Over the past few years, myriad new interface devices have sprung up promising to deliver on 3D gesture control of our technology. However, the applications we use everyday have had 50 years to optimize for the mouse and keyboard. We’re still at the very beginning of understanding how to use these new input devices productively and efficiently.
After working at Leap Motion for a year as an interaction designer, I have more than a few opinions about gestures. Though I think that 3D interactions are often the wrong answer, I’ve seen many people and companies dismiss it without considering if they might be the right answer. This post will shed some light on the strengths and weaknesses of 3D input and when it actually might be a good idea.
Hands as Input
In order to understand what 3D interactions are really good at, we first need to understand what hands are really good at.
In his brief rant on the future of interaction design, Bret Victor correctly points out that hands are really good at sensing things and manipulating things. To be more precise, hands are very good at precisely sensing tangential forces and precisely applying normal forces.
However, there another thing hands are also really good at that Bret Victor doesn’t explicitly mention: movement. Hands move when we speak, when we think and, of course, when we interact. We have 23 degrees of freedom within each hand (plus the 6 of moving it through space). That is a huge amount of data.
The most amazing thing about humans and our hands is our ability to learn and control analog interfaces.
A beginner picking up a guitar will sound pretty bad because the dynamic system that is the guitar is hard to control. It’s hard to precisely control volume, timing, pitch and attack when you’re starting out. However, given time, a guitarist can learn to use these controls to express their soul in sound.
Jimi Hendrix is actually harnessing all the elements of the guitar which are uncontrollable for a beginner to create such unique and powerful sounds—the very things that make a beginner sound bad make him sound good. In painting, beginners have a very hard time controlling the color and stroke width, but masters use these variations to great artistic effect.
Compare this to Guitar Hero. It’s true you can do some amazing things, but you’ll never have the same level of control.
“A child can’t understand Hamlet, but can understand Cat In The Hat. Yet, it’s Shakespeare, not Dr. Seuss, who is the centerpiece of our culture’s literature.”
— Responses to A Brief Rant on Interaction Design
Dimensional Collapse
In days of yore, when you wanted to mail a letter, you’d grab a pen and some paper, write it down, fold it up, grab an envelope, stick the letter inside, lick the envelope, seal it, put a stamp on it and take it to the post office. Now when you want to accomplish roughly the same task, you type it out and click ‘send’.

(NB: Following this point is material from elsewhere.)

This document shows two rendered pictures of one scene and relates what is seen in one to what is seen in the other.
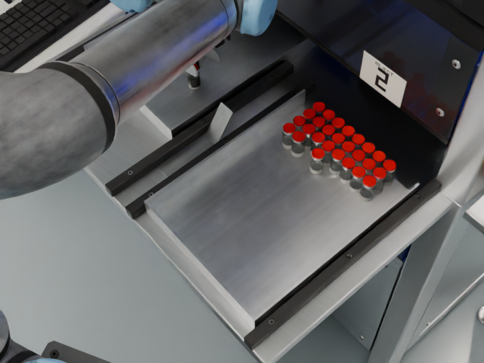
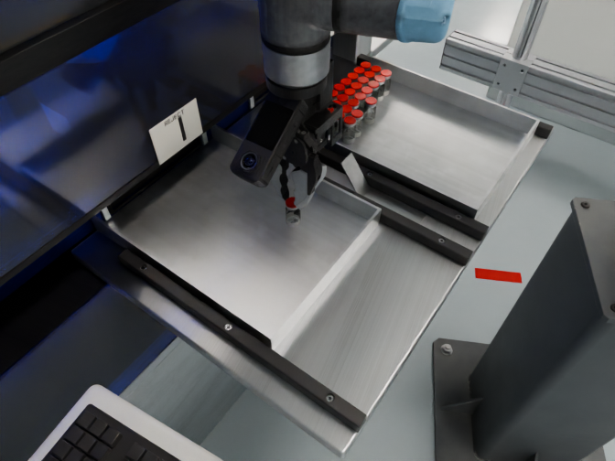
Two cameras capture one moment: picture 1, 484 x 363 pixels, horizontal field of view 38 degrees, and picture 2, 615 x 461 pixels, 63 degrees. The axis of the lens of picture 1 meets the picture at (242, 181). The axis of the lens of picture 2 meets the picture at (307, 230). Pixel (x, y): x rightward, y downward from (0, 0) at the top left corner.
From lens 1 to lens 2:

We have sacrificed the extreme control over the personality of the handwriting, the weight and feel of the paper, and the envelope-licking-thoroughness for the extreme convenience of a few key presses and the click of a mouse.

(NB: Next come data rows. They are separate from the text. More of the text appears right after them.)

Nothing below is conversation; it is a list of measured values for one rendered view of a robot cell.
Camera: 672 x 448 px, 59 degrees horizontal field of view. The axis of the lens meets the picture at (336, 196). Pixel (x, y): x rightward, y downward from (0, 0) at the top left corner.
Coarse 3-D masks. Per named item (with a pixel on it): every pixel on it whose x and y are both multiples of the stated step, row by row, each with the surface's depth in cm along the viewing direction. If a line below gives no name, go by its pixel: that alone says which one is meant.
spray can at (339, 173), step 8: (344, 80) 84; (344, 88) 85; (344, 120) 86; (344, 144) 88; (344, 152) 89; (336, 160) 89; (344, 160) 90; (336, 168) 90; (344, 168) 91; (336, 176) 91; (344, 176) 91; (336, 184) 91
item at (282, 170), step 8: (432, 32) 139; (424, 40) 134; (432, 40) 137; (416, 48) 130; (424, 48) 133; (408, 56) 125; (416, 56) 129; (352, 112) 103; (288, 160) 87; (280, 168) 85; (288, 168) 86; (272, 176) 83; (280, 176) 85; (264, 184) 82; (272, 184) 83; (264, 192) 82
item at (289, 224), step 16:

I call this tradeoff dimensional collapse. When you reach out and click a mouse, you collapse the 26 dimensions in your hand down to a binary value. When we digitize everyday tasks, we trade degrees of freedom and personalization for convenience and simplicity.
Here’s an original excerpt from the patent for a typewriter:
“An artificial machine or method for impressing or transcribing of letters, one after another, as in writing, whereby all writing whatsoever may be engrossed in paper or parchment so neat and exact as not to be distinguished from print.”

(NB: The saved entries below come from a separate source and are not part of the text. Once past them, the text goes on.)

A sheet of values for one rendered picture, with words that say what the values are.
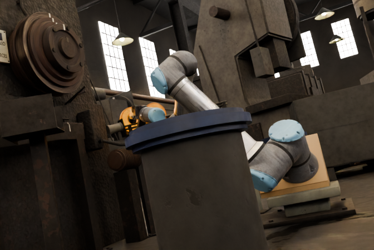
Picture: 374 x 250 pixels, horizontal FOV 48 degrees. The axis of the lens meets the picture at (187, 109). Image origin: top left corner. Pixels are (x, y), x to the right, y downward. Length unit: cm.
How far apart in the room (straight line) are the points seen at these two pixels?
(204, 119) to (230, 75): 389
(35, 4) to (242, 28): 262
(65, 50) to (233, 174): 161
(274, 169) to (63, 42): 131
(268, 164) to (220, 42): 320
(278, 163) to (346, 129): 203
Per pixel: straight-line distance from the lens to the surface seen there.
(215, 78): 489
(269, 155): 184
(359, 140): 384
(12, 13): 258
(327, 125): 379
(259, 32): 465
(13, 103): 173
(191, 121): 90
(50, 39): 234
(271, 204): 198
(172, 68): 187
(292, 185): 205
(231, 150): 96
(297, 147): 191
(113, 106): 1041
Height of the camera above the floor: 30
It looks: 9 degrees up
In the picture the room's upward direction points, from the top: 12 degrees counter-clockwise

— Henry Mill’s patent for a Machine for Transcribing Letters
That’s right! Typewriters were explicitly invented to uniformize handwriting.
Dimensional collapse is driven by the available input devices. From a computer’s perspective, there’s no difference between a hard and soft mouse click, and there’s no tone of voice in typing.
Modern rich text editors have given us back some of our selves with various font and color choices. Further explorations of augmenting typed text have been done, but they’re still a far cry from being able to change letter shapes on the fly. And, of course, this uniformization of typewritten text means that our communication necessarily suffers.
The fact that most computers use just a keyboard and mouse (and maybe a touchscreen) means that all modern applications are designed with dimensionally collapsed interfaces. There are some augmentation devices available to people who need them, but they still only add a few dimensions.
The Point of 3D Interactions
So, enter 3D interactions. 3D interactions will never be as good at dimensionally collapsed tasks as the mouse and keyboard (the input devices for which those tasks were designed). But we now have the ability to consume input from all 26 degrees of freedom in each hand, so let’s use it!
Instead of trying to use a mouse and keyboard to do creative sculpting, let’s create a direct interaction that utilizes hand motion. Or, even better, instead of collapsing 26D motion down to 2D, create a paint simulator that you control with hand motion. Instead of simulating a DJ turntable to touch (collapsing to 1D), make a 26-dimensional vocoder.
These new input devices have given us the freedom to be expressive again. We need to figure out how to use it.